The CloudFormation layer does not own:

host subscription and package configuration
/dev/ebs/* udev naming inside virt-01
OVS, firewalld, libvirt, or guest VM provisioning inside virt-01

Those remain part of the Ansible bootstrap and lab orchestration.

Note

The current host-stack default leaves AdminIngressCidr open at 0.0.0.0/0. That is intentional. Home-admin source IPs are often stable enough to feel static until they are not, and a stale /32 can lock you out of virt-01 at exactly the wrong time. Tighten this parameter later if you have a genuinely stable source address or a better upstream access-control layer.
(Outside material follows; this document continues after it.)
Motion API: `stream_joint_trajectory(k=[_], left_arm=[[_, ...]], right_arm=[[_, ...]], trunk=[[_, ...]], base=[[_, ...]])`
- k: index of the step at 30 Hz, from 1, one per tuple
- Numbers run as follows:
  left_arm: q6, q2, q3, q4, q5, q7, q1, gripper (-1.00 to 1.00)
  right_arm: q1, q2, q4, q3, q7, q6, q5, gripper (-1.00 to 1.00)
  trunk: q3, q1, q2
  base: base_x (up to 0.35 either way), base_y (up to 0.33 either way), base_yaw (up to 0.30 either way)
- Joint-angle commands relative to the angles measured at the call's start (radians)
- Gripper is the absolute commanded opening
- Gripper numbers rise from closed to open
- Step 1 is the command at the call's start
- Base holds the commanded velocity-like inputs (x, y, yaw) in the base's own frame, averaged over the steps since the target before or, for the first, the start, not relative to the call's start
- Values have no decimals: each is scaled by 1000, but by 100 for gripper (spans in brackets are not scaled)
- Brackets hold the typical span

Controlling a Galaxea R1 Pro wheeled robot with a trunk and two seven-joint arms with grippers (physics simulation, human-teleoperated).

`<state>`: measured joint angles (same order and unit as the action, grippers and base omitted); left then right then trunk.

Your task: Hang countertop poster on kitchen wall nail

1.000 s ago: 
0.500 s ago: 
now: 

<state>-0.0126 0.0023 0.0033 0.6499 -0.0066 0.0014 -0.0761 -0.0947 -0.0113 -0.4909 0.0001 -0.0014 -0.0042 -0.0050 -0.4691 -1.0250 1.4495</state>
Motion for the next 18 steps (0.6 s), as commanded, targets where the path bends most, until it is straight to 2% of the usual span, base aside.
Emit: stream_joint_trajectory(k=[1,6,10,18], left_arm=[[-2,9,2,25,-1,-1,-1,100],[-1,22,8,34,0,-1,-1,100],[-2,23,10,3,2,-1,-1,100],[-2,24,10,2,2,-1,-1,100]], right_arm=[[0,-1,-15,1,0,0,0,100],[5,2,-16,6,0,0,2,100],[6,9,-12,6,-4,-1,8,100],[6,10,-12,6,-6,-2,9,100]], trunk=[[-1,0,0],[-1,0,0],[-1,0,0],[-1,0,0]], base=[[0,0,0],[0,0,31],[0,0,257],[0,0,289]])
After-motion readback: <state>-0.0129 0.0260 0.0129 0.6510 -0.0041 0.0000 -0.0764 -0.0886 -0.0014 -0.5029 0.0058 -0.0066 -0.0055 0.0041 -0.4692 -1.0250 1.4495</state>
Current discovered resource intent

The discovered guest-volume recreation set is captured in:

cloudformation/virt-01-volume-inventory.yml

That inventory includes:

support VM root disks
OpenShift control-plane root disks
OpenShift worker root disks
OpenShift infra root disks
OpenShift infra ODF data disks

The unused haproxy-01 volume is explicitly excluded from the intended stack.

Template shape

The rendered tenant-only CloudFormation template is:

cloudformation/tenant.yaml

The rendered host-only CloudFormation template is:

cloudformation/virt-host.yaml

The legacy full-stack CloudFormation template remains available as a compatibility path:

cloudformation/virt-lab.yaml

The rendered template is produced from:

Repo-shipped parameter files are:

Deployment helpers are:

Recommended deploy order for a full fresh environment is:

cloudformation/deploy-stack.sh tenant
cloudformation/deploy-stack.sh host

Current design notes

virt-01 uses m5.metal
the current discovered RHEL image is a private/shared Red Hat RHEL 10.1 AMI
the host stack imports an EC2 key pair from supplied public key material
the host stack renders a cloud-init user-data payload for virt-01
cloud-init sets:
- hostname: virt-01
- fqdn: virt-01.workshop.lan
- manage_etc_hosts: true
cloud-init adds the operator SSH public key to ec2-user
cloud-init assigns a supplied SHA-512 password hash to ec2-user so Cockpit can be used through an SSH SOCKS proxy without exposing port 9090
cloud-init installs and enables cockpit.socket
the bootstrap layer later enforces the same FQDN and 127.0.1.1 host entry so the rebuilt host identity stays stable
the tenant stack creates the preferred persistent Elastic IP for virt-01
the host-only stack can associate an existing Elastic IP allocation to virt-01
a persistent Elastic IP is preferred so SSH access and SOCKS-proxied Cockpit access remain stable across host power cycles
all guest disks are tagged with GuestDisk and Purpose
the Ansible bootstrap derives the current active guest-volume map from AWS by GuestDisk tag and then renders and installs /etc/udev/rules.d/99-ebs-friendly.rules so /dev/ebs/* names remain deterministic after a rebuild
the Ansible bootstrap can source the RHEL guest image from either:
- <project-root>/images/rhel-10.1-x86_64-kvm.qcow2, or
- lab_execution_guest_base_image_url when a Red Hat direct-download URL is supplied
the host and legacy full stacks are rendered from the same volume inventory so the AWS EBS resource list does not drift from the hypervisor naming layer
fresh AWS RHEL hosts are expected to bootstrap against Red Hat CDN content, not RHUI-only content, because the host requires the fast-datapath repository for openvswitch3.6
fresh AWS RHEL hosts also install the Cockpit and PCP services needed for the lab; the exact package and service inventory is tracked in ORCHESTRATION GUIDE
fresh AWS RHEL hosts are updated before idm-01 and bastion-01 are built, and bootstrap reboots the hypervisor when the package transaction requires it

Current recommendation

Important

Use tenant for a fresh environment, then host inside it. Use host alone when rebuilding virt-01 in an existing tenant. Do not use full for new work — it exists only as a backward-compatible convenience path.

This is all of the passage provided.